_Goal of the exercise:_ Everything from the line containing "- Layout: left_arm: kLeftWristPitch" through the final line of the entries below should be repeated exactly, and nothing else.

***** Data for review *****

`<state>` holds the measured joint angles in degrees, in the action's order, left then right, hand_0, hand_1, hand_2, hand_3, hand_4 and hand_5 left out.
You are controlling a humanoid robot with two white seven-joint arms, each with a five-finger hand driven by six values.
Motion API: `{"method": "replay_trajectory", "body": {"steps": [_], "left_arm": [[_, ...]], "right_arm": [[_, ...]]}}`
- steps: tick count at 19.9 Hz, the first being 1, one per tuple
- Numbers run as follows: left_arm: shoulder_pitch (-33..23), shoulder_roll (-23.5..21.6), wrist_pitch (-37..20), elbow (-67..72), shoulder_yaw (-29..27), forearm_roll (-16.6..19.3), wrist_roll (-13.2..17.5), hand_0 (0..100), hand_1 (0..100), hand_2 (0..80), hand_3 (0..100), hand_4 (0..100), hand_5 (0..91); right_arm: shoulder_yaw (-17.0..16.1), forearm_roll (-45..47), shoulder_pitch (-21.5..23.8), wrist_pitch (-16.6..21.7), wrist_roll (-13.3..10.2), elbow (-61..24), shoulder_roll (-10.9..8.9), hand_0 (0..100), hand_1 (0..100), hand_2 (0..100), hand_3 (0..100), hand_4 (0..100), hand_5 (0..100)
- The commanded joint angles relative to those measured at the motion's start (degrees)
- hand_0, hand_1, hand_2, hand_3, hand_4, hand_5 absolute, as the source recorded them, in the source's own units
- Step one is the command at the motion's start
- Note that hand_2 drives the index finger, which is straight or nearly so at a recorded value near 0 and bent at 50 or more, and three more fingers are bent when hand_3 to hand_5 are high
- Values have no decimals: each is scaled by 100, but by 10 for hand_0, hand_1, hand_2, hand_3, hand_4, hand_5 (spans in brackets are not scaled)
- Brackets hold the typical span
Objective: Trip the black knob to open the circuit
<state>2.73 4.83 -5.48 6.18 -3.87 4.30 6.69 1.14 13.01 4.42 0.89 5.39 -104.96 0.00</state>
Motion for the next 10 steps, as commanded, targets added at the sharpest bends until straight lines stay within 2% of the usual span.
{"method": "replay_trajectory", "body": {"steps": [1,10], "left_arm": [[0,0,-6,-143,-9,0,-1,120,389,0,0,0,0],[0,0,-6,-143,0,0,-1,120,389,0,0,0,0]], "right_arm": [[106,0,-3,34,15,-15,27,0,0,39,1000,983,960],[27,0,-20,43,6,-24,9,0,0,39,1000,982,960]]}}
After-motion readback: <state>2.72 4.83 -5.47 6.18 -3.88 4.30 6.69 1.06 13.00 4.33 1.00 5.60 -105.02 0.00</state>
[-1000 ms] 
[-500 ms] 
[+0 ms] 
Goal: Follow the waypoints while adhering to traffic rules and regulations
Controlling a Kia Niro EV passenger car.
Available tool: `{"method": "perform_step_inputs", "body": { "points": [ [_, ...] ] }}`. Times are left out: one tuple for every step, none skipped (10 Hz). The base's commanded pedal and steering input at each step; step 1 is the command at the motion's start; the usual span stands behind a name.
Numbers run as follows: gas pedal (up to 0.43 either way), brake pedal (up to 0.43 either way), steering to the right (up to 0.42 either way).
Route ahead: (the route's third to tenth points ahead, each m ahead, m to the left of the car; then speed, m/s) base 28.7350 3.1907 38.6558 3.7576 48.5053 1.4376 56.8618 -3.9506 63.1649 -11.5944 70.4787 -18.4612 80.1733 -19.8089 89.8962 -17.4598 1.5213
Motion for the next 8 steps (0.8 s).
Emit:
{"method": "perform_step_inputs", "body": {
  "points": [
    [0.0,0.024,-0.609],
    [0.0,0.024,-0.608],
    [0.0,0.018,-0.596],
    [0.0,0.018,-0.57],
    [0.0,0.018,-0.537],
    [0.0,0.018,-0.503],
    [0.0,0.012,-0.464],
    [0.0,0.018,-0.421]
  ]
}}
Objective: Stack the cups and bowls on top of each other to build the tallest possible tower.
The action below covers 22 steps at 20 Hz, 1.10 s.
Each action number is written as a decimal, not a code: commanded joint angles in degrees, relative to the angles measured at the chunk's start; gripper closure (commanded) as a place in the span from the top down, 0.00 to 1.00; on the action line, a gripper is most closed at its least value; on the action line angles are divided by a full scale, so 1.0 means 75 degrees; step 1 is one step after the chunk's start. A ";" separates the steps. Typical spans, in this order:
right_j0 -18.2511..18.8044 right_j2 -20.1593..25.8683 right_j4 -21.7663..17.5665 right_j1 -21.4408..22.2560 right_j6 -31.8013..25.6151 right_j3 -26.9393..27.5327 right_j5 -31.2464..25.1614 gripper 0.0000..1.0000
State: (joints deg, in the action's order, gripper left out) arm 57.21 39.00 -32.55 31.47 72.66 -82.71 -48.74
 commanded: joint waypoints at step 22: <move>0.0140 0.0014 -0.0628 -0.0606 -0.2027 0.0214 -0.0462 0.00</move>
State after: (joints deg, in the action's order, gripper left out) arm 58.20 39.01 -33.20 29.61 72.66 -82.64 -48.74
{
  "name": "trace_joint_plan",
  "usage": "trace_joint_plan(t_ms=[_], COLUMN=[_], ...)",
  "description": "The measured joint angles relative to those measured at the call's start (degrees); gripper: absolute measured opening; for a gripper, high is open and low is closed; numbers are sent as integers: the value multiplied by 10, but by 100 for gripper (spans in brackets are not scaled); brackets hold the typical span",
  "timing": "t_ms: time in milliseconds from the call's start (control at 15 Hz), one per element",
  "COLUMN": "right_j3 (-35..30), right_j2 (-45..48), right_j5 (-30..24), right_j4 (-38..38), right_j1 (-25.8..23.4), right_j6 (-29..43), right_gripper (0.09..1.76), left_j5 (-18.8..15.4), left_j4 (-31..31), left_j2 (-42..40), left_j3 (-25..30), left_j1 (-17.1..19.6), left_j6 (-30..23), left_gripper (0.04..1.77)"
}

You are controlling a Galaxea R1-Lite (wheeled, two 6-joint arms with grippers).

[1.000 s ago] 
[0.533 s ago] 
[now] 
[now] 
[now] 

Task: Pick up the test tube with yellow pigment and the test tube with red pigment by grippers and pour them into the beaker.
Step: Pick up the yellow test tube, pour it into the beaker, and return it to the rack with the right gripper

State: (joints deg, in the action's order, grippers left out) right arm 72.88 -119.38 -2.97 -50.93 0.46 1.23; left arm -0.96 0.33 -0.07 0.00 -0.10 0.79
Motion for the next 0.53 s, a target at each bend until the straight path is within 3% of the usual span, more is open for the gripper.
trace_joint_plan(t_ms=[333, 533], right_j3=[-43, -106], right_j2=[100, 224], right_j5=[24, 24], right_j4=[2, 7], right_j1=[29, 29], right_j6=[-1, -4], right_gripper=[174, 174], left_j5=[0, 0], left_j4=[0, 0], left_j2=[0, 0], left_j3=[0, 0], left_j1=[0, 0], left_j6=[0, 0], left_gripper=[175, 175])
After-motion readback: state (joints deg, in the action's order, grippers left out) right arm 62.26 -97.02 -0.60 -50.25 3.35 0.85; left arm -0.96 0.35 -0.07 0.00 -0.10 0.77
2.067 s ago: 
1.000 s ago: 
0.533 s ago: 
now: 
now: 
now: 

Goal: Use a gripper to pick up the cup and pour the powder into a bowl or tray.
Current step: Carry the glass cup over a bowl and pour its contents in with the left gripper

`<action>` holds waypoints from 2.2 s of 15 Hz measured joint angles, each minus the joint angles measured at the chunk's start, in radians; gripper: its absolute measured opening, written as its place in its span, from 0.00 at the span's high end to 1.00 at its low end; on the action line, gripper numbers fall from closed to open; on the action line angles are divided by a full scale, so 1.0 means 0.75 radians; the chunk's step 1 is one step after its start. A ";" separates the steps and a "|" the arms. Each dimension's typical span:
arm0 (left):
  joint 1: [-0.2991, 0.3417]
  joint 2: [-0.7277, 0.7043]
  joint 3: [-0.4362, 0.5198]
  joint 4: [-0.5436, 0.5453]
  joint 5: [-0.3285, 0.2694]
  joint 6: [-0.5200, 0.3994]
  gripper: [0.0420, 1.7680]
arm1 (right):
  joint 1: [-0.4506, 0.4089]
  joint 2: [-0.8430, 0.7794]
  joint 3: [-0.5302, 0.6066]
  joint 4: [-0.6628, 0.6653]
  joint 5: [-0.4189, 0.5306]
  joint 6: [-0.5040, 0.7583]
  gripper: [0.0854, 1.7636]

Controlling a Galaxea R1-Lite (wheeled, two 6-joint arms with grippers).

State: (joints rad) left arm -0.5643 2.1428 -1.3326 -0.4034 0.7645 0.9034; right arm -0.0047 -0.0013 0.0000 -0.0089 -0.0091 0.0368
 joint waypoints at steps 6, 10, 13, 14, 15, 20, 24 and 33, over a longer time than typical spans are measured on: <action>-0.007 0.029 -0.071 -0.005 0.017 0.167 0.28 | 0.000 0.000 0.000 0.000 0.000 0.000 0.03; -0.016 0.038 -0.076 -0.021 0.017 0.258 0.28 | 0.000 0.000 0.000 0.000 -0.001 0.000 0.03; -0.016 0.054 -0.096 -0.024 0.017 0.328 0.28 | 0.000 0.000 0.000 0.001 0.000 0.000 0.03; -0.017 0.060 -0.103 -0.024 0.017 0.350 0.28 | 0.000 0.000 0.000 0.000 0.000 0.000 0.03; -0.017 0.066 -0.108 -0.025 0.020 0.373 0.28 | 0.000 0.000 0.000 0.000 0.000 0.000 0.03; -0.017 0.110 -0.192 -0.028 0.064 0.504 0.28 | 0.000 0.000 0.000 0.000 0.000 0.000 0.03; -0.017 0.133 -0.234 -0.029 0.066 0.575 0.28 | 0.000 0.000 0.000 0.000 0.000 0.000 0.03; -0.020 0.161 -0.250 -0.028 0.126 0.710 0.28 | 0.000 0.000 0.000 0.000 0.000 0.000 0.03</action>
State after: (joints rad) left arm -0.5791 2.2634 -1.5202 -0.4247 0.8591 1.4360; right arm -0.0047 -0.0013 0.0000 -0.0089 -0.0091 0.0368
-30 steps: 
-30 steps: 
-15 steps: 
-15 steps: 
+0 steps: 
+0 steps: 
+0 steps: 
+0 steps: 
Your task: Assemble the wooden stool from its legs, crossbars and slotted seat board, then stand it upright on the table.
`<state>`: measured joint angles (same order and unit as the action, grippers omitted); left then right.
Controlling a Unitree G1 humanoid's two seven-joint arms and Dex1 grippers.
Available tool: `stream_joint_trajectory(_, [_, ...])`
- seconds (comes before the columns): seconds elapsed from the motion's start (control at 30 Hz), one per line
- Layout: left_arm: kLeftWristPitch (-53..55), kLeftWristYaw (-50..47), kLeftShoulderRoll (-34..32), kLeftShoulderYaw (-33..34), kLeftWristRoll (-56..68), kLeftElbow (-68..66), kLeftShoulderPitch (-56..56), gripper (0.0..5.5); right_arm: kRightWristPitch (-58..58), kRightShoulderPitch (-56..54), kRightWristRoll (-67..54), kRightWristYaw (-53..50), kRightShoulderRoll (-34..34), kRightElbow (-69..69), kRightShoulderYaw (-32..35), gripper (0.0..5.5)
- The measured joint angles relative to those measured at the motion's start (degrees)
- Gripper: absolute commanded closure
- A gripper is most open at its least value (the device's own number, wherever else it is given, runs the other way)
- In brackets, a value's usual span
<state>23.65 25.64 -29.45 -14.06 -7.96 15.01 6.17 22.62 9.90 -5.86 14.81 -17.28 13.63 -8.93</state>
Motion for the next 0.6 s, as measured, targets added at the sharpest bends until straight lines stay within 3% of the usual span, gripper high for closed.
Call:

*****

_Solved problem:_
- Layout: left_arm: kLeftWristPitch (-53..55), kLeftWristYaw (-50..47), kLeftShoulderRoll (-34..32), kLeftShoulderYaw (-33..34), kLeftWristRoll (-56..68), kLeftElbow (-68..66), kLeftShoulderPitch (-56..56), gripper (0.0..5.5); right_arm: kRightWristPitch (-58..58), kRightShoulderPitch (-56..54), kRightWristRoll (-67..54), kRightWristYaw (-53..50), kRightShoulderRoll (-34..34), kRightElbow (-69..69), kRightShoulderYaw (-32..35), gripper (0.0..5.5)
- The measured joint angles relative to those measured at the motion's start (degrees)
- Gripper: absolute commanded closure
- A gripper is most open at its least value (the device's own number, wherever else it is given, runs the other way)
- In brackets, a value's usual span
<state>23.65 25.64 -29.45 -14.06 -7.96 15.01 6.17 22.62 9.90 -5.86 14.81 -17.28 13.63 -8.93</state>
Motion for the next 0.6 s, as measured, targets added at the sharpest bends until straight lines stay within 3% of the usual span, gripper high for closed.
Call:

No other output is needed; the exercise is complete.